▶ [What you are asked to do]:
Print, in exact form, the lines below from the one containing "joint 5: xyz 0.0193" through the one containing "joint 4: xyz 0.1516", and omit all others.

Data entries:
********************
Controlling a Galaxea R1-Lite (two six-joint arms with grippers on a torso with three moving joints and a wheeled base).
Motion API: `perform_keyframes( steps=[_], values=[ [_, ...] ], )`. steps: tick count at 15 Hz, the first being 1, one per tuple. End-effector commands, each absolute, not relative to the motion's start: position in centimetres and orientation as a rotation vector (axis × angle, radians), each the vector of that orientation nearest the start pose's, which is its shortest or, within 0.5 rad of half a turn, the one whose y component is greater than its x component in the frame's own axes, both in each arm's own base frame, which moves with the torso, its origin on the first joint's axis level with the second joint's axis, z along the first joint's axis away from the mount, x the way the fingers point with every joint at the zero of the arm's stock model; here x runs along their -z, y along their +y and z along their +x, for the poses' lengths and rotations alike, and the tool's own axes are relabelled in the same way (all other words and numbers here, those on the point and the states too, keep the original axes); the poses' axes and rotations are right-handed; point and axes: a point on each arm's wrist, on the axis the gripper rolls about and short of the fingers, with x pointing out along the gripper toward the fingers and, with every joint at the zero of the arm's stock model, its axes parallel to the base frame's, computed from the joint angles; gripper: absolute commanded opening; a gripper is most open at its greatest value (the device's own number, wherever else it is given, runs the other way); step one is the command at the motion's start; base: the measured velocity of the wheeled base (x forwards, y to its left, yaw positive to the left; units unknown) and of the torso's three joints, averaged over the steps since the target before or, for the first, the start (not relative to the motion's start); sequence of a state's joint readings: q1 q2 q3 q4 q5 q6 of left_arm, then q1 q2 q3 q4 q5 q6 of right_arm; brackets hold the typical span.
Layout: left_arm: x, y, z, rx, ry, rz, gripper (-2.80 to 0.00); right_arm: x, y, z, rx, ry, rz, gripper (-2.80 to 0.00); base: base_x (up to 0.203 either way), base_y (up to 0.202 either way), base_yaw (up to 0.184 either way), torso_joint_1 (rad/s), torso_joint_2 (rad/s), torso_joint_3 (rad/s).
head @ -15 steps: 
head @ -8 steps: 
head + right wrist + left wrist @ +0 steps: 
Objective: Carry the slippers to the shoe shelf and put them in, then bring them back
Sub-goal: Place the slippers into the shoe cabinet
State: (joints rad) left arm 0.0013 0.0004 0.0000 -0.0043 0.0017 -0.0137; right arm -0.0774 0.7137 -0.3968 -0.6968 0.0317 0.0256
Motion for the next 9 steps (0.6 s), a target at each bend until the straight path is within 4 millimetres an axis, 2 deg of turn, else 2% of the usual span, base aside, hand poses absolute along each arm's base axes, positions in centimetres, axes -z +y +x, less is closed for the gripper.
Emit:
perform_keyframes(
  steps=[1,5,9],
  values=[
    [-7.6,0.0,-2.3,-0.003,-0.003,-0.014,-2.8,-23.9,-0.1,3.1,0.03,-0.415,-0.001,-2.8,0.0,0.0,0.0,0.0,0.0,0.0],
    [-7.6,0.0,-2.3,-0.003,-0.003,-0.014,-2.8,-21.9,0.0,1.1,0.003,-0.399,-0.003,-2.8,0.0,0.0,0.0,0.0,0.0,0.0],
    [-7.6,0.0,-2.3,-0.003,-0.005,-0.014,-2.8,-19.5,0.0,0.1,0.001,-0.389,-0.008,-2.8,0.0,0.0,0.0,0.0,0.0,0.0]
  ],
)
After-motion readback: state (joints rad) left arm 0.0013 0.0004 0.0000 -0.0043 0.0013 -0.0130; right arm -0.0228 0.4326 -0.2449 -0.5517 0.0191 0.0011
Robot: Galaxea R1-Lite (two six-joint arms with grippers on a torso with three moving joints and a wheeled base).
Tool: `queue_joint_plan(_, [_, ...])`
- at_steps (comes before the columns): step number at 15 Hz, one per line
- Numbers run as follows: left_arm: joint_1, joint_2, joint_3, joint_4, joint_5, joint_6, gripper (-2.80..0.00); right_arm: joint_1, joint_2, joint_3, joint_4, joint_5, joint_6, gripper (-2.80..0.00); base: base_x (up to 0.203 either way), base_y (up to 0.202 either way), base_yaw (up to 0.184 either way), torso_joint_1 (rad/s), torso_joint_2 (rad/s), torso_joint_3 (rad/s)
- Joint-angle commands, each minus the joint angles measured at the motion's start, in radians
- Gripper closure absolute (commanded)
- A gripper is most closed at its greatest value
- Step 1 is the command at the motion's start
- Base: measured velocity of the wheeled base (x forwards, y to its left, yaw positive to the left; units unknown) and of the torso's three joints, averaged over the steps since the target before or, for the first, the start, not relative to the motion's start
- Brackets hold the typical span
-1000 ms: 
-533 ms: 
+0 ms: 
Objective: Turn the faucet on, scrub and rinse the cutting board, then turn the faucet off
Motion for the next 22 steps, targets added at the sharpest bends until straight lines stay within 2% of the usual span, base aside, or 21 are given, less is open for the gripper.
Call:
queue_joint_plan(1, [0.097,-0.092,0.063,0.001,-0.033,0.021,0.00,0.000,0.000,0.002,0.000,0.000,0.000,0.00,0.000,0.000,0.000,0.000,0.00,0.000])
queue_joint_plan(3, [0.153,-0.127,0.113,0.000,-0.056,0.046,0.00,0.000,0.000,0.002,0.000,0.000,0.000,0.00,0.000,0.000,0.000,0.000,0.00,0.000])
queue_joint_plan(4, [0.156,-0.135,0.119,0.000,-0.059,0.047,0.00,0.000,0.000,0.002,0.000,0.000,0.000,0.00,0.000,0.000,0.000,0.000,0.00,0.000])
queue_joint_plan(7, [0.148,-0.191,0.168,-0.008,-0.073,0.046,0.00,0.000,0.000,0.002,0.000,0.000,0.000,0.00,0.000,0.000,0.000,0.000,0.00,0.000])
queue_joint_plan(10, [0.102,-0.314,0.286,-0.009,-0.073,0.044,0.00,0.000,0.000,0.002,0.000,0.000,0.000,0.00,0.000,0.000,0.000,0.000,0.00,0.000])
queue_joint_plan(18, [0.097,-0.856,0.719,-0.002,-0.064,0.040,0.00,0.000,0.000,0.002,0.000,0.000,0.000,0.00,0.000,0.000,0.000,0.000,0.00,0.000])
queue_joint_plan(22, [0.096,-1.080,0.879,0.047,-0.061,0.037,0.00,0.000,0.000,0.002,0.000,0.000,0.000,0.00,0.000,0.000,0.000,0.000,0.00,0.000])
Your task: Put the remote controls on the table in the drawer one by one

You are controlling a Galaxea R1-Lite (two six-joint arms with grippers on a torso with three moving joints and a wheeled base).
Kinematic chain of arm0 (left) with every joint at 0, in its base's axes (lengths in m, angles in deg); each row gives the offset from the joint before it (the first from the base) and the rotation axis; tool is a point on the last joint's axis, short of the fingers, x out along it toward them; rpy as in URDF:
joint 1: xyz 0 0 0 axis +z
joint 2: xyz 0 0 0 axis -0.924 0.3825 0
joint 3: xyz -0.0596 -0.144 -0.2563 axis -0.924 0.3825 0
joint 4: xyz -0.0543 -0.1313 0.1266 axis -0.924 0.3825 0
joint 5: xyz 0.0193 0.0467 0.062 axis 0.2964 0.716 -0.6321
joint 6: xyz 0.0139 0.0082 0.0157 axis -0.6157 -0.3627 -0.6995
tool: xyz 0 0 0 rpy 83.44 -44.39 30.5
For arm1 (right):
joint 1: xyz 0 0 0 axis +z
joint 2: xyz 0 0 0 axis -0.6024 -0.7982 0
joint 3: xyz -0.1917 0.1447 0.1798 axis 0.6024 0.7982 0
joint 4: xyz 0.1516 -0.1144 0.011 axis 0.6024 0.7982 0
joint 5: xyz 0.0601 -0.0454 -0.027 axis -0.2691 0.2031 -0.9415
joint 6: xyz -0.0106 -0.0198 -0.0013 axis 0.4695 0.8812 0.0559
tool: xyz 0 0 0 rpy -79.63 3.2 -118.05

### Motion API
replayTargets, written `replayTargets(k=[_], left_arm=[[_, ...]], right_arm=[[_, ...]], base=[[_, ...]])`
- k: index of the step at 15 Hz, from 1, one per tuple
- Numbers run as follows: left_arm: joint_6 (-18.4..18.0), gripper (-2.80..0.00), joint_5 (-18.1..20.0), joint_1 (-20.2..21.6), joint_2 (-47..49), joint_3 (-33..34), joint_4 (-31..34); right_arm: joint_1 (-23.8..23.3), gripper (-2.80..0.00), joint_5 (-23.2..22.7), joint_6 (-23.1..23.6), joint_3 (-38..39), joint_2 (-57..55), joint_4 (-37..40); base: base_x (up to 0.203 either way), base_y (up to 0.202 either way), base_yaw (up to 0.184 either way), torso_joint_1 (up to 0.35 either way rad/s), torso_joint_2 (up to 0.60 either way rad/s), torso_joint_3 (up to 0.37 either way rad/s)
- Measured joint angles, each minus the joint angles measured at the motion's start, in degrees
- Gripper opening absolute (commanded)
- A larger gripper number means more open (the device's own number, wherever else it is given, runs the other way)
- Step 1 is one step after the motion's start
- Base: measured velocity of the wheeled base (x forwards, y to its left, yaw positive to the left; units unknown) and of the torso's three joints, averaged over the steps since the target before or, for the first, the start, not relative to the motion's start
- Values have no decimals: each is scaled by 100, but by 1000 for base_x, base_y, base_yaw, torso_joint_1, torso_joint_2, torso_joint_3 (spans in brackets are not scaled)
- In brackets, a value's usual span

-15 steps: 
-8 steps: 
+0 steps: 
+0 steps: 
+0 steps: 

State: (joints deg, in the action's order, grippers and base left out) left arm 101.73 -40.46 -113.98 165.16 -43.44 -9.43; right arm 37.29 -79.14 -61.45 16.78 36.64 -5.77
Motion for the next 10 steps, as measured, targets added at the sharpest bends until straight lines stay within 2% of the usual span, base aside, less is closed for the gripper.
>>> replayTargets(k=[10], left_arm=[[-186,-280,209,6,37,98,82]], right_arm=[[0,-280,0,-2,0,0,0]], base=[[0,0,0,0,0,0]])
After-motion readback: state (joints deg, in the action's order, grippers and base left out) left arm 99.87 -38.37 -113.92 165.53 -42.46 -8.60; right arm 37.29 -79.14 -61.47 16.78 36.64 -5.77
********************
▶ [Output for this exercise]:
joint 5: xyz 0.0193 0.0467 0.062 axis 0.2964 0.716 -0.6321
joint 6: xyz 0.0139 0.0082 0.0157 axis -0.6157 -0.3627 -0.6995
tool: xyz 0 0 0 rpy 83.44 -44.39 30.5
For arm1 (right):
joint 1: xyz 0 0 0 axis +z
joint 2: xyz 0 0 0 axis -0.6024 -0.7982 0
joint 3: xyz -0.1917 0.1447 0.1798 axis 0.6024 0.7982 0
joint 4: xyz 0.1516 -0.1144 0.011 axis 0.6024 0.7982 0

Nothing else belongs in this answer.